INFORMATION SUPPLIED:
↓

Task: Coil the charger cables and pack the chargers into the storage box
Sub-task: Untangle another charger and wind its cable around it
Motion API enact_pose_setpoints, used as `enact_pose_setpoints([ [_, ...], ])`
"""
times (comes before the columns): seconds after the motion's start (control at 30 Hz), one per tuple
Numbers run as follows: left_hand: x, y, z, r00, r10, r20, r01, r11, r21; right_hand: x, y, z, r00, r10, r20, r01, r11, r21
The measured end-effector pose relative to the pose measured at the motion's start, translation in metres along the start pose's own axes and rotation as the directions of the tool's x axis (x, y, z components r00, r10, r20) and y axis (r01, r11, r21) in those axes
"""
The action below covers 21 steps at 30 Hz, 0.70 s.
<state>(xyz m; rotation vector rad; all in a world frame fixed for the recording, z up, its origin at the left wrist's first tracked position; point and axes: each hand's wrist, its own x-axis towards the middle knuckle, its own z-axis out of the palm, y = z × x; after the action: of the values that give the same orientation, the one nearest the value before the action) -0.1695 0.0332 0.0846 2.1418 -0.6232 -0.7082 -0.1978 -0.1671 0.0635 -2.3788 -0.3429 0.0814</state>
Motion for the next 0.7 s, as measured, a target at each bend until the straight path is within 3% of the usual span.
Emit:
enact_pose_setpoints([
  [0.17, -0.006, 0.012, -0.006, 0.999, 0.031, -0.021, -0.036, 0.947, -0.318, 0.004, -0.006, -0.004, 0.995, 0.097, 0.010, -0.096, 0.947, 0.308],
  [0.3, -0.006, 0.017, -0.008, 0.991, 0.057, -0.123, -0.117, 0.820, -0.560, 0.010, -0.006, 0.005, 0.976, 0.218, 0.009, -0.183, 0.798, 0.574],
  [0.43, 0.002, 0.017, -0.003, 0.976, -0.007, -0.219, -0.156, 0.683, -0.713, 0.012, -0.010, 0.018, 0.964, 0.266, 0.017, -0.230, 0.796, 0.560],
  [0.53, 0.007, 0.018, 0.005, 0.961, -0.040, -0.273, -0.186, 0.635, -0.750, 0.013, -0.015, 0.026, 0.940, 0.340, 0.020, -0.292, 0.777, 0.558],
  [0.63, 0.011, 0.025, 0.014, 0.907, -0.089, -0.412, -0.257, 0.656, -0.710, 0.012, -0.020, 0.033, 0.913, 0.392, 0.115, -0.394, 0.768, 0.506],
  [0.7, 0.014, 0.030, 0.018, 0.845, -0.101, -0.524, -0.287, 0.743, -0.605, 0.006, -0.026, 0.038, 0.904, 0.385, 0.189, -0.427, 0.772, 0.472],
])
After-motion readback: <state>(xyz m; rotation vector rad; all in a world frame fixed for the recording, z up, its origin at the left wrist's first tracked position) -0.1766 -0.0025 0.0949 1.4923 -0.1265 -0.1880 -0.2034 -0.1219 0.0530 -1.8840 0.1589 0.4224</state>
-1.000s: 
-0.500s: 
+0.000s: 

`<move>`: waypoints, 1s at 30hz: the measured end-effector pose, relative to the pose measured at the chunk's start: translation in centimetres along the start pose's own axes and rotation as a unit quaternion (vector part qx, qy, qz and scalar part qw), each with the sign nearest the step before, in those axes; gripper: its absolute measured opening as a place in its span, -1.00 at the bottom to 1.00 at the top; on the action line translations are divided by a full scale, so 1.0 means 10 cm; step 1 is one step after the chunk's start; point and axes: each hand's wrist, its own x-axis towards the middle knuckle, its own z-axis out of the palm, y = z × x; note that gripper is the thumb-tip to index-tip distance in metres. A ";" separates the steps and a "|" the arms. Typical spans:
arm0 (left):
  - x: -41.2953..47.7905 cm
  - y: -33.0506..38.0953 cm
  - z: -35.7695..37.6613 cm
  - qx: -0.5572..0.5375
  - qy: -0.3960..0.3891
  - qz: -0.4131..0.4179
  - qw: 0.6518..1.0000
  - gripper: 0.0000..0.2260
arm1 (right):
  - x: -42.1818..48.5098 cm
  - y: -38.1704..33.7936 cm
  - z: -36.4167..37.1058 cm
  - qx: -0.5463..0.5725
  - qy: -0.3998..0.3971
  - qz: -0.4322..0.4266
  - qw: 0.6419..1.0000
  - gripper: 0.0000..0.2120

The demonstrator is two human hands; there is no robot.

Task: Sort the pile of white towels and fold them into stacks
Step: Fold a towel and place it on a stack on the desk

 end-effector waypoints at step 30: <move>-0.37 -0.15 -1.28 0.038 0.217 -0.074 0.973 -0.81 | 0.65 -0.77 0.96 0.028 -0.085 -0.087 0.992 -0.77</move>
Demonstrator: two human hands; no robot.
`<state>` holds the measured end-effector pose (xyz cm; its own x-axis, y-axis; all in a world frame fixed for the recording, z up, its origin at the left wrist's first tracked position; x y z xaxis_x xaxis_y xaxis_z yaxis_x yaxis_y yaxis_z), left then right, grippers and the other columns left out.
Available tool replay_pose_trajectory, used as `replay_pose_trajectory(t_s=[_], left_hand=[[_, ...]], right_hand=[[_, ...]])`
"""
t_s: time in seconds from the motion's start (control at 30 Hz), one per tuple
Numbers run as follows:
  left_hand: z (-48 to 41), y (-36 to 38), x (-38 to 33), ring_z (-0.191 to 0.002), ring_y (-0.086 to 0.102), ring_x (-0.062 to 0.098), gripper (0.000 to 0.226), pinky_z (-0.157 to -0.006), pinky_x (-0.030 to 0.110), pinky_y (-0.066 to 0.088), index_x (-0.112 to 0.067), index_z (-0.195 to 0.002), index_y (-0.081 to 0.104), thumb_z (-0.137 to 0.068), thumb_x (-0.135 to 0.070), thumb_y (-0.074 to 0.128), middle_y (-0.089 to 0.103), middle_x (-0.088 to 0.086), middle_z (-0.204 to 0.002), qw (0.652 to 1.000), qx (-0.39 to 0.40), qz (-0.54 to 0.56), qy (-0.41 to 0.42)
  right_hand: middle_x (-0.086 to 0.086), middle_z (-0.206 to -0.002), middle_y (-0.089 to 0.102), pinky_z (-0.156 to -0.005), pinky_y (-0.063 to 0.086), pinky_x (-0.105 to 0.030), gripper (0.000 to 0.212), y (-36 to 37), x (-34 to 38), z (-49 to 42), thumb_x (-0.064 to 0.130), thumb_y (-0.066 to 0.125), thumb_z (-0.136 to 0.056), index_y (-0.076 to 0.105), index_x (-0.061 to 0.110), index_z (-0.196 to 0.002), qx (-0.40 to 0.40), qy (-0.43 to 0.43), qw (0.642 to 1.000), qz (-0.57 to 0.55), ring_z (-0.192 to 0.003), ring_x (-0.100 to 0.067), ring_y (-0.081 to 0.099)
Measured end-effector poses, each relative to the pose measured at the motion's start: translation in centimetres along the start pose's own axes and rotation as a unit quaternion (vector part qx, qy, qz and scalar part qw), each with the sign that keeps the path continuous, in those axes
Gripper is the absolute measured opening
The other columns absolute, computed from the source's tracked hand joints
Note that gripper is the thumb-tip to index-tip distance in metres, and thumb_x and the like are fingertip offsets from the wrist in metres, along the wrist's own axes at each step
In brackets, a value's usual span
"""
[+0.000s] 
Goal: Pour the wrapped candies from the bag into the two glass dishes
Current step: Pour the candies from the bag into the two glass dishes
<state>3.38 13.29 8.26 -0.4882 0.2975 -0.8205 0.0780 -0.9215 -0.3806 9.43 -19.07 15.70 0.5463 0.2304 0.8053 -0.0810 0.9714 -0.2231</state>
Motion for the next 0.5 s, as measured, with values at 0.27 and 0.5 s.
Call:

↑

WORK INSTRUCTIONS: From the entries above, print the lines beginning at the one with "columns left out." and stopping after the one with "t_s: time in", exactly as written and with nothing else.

WRITTEN RESPONSE:
`<state>` holds the measured end-effector pose (xyz cm; its own x-axis, y-axis; all in a world frame fixed for the recording, z up, its origin at the left wrist's first tracked position; x y z xaxis_x xaxis_y xaxis_z yaxis_x yaxis_y yaxis_z), left then right, grippers and the other columns left out.
Available tool replay_pose_trajectory, used as `replay_pose_trajectory(t_s=[_], left_hand=[[_, ...]], right_hand=[[_, ...]])`
"""
t_s: time in seconds from the motion's start (control at 30 Hz), one per tuple

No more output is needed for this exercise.